§ SUPPLIED DATA
────────────────────

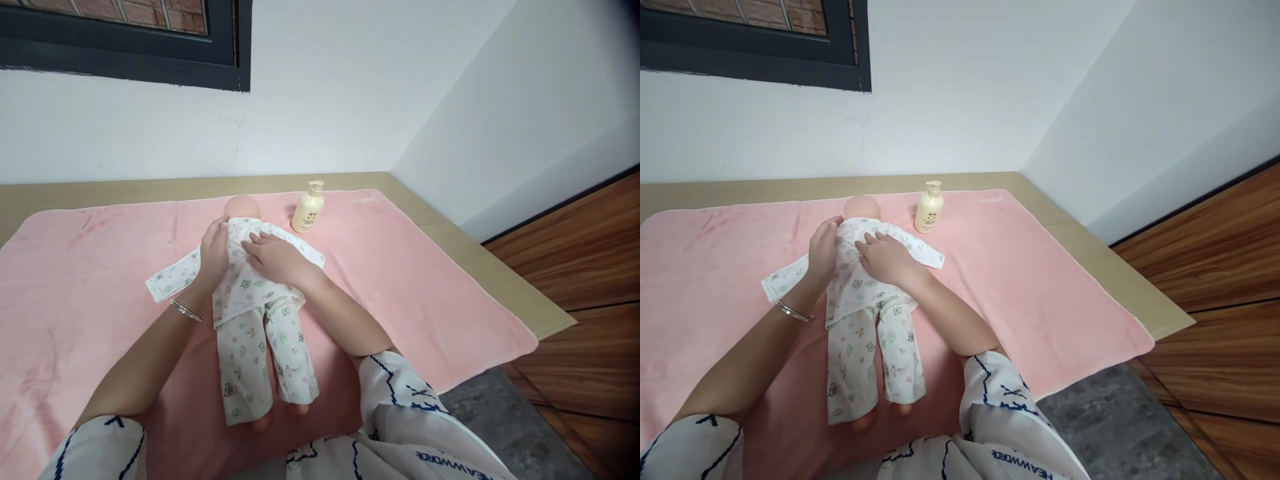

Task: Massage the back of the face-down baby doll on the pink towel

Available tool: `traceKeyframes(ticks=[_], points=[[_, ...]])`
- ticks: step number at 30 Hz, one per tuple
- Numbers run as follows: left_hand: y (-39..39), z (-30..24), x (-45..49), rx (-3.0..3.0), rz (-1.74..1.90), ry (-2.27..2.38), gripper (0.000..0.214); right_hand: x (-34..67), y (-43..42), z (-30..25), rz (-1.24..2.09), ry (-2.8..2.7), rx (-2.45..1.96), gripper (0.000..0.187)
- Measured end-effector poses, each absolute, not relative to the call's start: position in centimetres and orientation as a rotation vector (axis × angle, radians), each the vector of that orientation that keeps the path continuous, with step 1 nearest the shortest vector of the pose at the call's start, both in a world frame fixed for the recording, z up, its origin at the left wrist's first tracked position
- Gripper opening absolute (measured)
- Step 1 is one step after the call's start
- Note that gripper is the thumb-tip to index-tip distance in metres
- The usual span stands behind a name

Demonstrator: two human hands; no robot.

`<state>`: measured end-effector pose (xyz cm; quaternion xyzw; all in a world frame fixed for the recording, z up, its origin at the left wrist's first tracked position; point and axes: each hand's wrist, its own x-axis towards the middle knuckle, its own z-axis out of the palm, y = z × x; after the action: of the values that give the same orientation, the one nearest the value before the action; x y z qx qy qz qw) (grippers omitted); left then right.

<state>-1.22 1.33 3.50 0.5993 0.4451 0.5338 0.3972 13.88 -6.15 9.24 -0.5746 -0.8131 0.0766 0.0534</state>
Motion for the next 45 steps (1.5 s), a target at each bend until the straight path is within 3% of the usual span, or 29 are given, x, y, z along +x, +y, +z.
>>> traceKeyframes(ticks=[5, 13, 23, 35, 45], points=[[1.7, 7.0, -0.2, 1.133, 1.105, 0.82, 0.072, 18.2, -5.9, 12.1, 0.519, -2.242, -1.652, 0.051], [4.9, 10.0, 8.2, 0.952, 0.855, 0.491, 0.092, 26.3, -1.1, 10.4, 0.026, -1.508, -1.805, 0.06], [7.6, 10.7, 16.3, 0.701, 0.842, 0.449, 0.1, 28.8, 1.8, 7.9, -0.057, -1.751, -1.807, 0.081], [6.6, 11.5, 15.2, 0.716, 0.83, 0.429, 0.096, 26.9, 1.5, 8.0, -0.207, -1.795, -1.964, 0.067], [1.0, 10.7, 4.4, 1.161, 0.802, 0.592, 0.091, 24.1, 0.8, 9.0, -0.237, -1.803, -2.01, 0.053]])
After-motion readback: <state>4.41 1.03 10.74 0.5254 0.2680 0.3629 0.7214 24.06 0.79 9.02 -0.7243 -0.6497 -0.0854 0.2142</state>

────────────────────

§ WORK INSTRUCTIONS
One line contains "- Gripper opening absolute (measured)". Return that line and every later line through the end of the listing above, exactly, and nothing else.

§ TASK ANSWER
- Gripper opening absolute (measured)
- Step 1 is one step after the call's start
- Note that gripper is the thumb-tip to index-tip distance in metres
- The usual span stands behind a name

Demonstrator: two human hands; no robot.

`<state>`: measured end-effector pose (xyz cm; quaternion xyzw; all in a world frame fixed for the recording, z up, its origin at the left wrist's first tracked position; point and axes: each hand's wrist, its own x-axis towards the middle knuckle, its own z-axis out of the palm, y = z × x; after the action: of the values that give the same orientation, the one nearest the value before the action; x y z qx qy qz qw) (grippers omitted); left then right.

<state>-1.22 1.33 3.50 0.5993 0.4451 0.5338 0.3972 13.88 -6.15 9.24 -0.5746 -0.8131 0.0766 0.0534</state>
Motion for the next 45 steps (1.5 s), a target at each bend until the straight path is within 3% of the usual span, or 29 are given, x, y, z along +x, +y, +z.
>>> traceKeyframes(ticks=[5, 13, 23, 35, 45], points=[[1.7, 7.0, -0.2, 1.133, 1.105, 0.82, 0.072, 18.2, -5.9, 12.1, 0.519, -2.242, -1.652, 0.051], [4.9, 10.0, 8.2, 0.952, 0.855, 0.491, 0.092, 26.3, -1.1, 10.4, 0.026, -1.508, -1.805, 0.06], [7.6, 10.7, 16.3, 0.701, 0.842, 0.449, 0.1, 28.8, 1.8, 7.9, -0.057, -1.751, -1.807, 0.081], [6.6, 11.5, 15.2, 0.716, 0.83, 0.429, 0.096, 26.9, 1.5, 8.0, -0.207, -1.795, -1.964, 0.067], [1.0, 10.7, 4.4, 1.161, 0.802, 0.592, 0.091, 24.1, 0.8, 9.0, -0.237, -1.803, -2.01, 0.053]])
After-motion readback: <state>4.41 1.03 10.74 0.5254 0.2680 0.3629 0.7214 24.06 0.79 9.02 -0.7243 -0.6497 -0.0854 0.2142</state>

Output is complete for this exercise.